§ EXERCISE DETAILS
Only lines containing the word "segment" belong in the answer; copy each one from the records.

§ INPUT DATA
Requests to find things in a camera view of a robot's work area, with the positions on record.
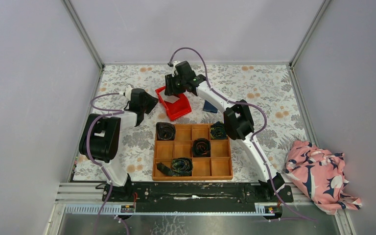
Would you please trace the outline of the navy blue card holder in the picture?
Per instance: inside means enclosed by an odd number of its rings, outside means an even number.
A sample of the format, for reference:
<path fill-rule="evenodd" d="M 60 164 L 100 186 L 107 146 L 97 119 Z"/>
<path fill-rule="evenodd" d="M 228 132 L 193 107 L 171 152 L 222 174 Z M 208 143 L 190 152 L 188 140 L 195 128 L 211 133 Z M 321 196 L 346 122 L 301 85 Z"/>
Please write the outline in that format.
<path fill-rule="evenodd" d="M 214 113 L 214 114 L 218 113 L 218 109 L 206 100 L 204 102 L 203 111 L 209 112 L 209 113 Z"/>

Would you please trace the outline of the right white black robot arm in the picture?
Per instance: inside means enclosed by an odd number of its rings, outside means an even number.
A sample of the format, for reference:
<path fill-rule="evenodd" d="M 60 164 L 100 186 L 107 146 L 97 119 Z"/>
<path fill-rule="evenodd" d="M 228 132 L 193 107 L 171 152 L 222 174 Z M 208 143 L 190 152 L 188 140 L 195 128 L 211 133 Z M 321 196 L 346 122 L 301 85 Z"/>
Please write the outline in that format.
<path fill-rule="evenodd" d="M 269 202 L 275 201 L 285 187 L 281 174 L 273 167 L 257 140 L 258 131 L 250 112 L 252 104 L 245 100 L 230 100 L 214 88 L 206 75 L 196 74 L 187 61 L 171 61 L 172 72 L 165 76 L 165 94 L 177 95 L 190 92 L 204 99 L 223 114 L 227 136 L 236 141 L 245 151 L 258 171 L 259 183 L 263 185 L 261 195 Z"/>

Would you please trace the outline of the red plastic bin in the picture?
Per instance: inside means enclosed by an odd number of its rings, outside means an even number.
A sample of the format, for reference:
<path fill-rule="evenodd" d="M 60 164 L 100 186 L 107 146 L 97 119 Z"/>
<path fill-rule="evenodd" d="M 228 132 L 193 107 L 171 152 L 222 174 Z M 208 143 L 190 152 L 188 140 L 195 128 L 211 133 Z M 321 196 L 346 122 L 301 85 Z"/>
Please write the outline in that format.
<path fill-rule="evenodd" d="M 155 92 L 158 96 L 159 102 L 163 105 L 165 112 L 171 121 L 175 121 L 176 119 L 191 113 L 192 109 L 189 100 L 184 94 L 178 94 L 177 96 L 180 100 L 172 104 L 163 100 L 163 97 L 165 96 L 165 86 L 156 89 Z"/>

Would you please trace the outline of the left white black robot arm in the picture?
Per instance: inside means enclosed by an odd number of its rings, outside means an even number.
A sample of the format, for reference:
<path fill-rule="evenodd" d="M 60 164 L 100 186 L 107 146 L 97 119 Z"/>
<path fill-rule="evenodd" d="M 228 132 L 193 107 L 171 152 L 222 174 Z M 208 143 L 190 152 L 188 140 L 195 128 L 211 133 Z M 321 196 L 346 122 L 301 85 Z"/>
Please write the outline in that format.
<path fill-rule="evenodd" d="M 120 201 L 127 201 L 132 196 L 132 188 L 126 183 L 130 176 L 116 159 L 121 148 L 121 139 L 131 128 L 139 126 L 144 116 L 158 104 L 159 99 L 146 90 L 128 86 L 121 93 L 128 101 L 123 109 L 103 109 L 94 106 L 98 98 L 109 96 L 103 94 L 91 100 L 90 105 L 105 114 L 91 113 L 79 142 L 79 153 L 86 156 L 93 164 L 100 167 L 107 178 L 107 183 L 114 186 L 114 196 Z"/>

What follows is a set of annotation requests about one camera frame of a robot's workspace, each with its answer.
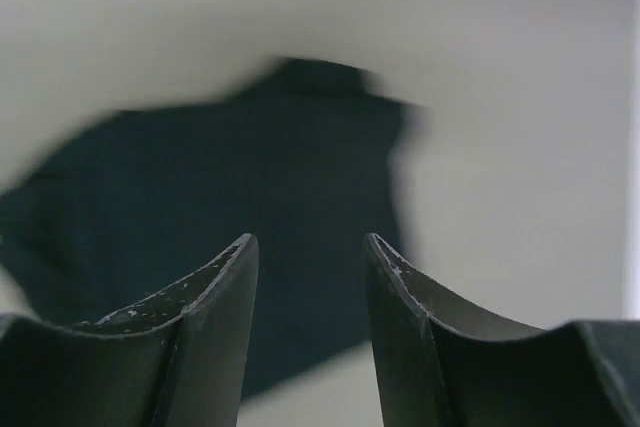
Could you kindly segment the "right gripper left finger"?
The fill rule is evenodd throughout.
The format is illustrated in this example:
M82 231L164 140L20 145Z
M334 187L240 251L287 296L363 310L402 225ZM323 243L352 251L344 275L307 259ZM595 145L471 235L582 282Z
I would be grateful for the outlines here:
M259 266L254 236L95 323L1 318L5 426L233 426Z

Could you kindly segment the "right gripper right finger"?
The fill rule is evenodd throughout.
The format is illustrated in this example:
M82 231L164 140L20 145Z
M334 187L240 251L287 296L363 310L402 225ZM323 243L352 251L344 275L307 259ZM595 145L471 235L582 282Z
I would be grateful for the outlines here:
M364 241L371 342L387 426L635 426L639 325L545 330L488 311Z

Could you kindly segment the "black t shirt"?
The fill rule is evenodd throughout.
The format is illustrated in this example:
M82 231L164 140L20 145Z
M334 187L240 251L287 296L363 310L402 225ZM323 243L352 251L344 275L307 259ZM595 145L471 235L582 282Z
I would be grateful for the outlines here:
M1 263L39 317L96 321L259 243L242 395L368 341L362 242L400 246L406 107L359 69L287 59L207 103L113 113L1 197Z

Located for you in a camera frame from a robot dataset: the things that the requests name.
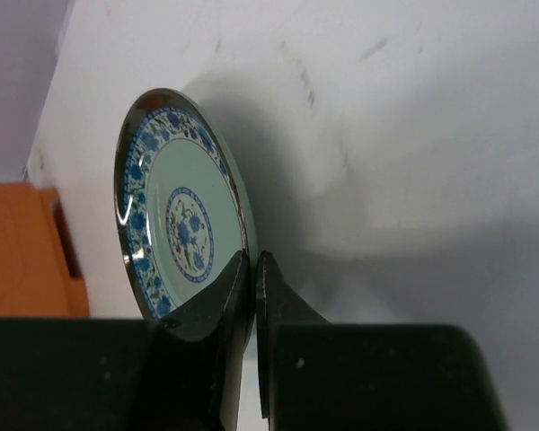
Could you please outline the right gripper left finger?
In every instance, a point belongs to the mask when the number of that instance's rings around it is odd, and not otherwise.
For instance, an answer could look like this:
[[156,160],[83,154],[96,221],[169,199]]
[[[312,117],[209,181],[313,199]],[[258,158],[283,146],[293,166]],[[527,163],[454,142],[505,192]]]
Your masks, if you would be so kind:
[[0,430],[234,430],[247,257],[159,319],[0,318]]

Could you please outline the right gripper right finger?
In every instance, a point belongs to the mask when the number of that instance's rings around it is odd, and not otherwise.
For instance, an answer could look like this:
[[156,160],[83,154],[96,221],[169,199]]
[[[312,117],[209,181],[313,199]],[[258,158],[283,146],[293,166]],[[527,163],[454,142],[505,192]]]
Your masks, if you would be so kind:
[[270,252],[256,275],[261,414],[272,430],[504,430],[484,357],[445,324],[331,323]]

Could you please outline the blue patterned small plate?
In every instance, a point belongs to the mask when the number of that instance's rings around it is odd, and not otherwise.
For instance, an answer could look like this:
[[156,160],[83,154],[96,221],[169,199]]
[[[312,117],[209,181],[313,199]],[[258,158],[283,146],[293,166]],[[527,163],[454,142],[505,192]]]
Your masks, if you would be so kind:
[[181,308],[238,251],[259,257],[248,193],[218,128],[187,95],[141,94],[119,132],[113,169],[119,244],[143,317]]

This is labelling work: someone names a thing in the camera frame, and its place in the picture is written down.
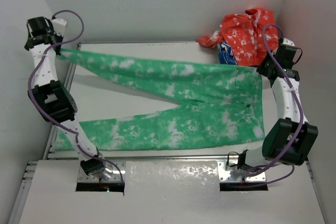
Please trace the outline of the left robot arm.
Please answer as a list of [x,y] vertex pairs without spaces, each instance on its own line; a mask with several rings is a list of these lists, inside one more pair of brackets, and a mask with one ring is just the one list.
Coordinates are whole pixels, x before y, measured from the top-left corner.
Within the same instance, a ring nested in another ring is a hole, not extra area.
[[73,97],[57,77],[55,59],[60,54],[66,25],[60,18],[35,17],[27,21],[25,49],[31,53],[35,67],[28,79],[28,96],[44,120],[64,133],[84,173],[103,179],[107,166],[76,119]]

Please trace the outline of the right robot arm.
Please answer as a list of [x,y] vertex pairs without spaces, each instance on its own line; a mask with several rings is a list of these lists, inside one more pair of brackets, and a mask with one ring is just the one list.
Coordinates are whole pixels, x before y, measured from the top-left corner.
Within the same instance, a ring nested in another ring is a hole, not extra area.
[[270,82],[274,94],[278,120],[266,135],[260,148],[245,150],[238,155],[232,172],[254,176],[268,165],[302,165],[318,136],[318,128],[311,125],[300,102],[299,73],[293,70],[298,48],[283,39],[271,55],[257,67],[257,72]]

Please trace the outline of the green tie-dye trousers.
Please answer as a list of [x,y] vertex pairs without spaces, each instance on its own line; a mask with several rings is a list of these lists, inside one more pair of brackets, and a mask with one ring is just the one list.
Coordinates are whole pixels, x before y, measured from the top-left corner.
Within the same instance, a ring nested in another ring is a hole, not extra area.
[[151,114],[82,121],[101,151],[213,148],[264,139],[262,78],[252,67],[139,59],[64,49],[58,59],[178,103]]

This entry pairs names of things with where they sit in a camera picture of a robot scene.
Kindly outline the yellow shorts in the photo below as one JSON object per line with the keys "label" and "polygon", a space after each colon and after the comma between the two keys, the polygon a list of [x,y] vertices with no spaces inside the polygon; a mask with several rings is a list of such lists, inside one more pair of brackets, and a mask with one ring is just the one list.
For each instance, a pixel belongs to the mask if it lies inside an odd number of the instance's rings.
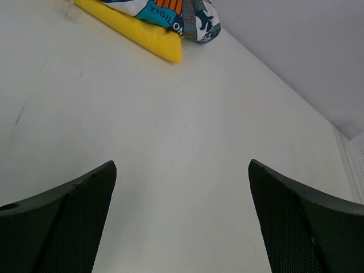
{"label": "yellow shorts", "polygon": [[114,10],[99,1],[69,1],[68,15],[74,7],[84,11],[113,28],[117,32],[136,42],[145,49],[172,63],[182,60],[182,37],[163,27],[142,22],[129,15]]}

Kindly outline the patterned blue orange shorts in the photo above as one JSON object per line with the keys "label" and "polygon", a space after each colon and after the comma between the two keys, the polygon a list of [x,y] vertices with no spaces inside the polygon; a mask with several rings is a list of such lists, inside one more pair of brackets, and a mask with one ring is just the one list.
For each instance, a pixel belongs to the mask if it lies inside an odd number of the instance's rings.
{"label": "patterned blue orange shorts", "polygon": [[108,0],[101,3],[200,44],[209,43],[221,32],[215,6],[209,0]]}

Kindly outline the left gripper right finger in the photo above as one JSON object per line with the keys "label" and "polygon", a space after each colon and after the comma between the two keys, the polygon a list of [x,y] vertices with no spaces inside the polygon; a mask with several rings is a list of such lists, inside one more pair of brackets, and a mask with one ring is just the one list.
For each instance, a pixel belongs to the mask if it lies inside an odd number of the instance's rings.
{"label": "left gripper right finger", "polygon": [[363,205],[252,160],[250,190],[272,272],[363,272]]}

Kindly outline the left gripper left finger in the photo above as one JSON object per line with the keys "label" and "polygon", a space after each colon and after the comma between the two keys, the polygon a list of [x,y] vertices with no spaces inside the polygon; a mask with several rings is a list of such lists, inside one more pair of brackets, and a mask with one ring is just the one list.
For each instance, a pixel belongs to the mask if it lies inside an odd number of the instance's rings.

§ EXPECTED ANSWER
Could you kindly segment the "right gripper left finger"?
Could you kindly segment the "right gripper right finger"?
Could you kindly segment the "black t shirt"?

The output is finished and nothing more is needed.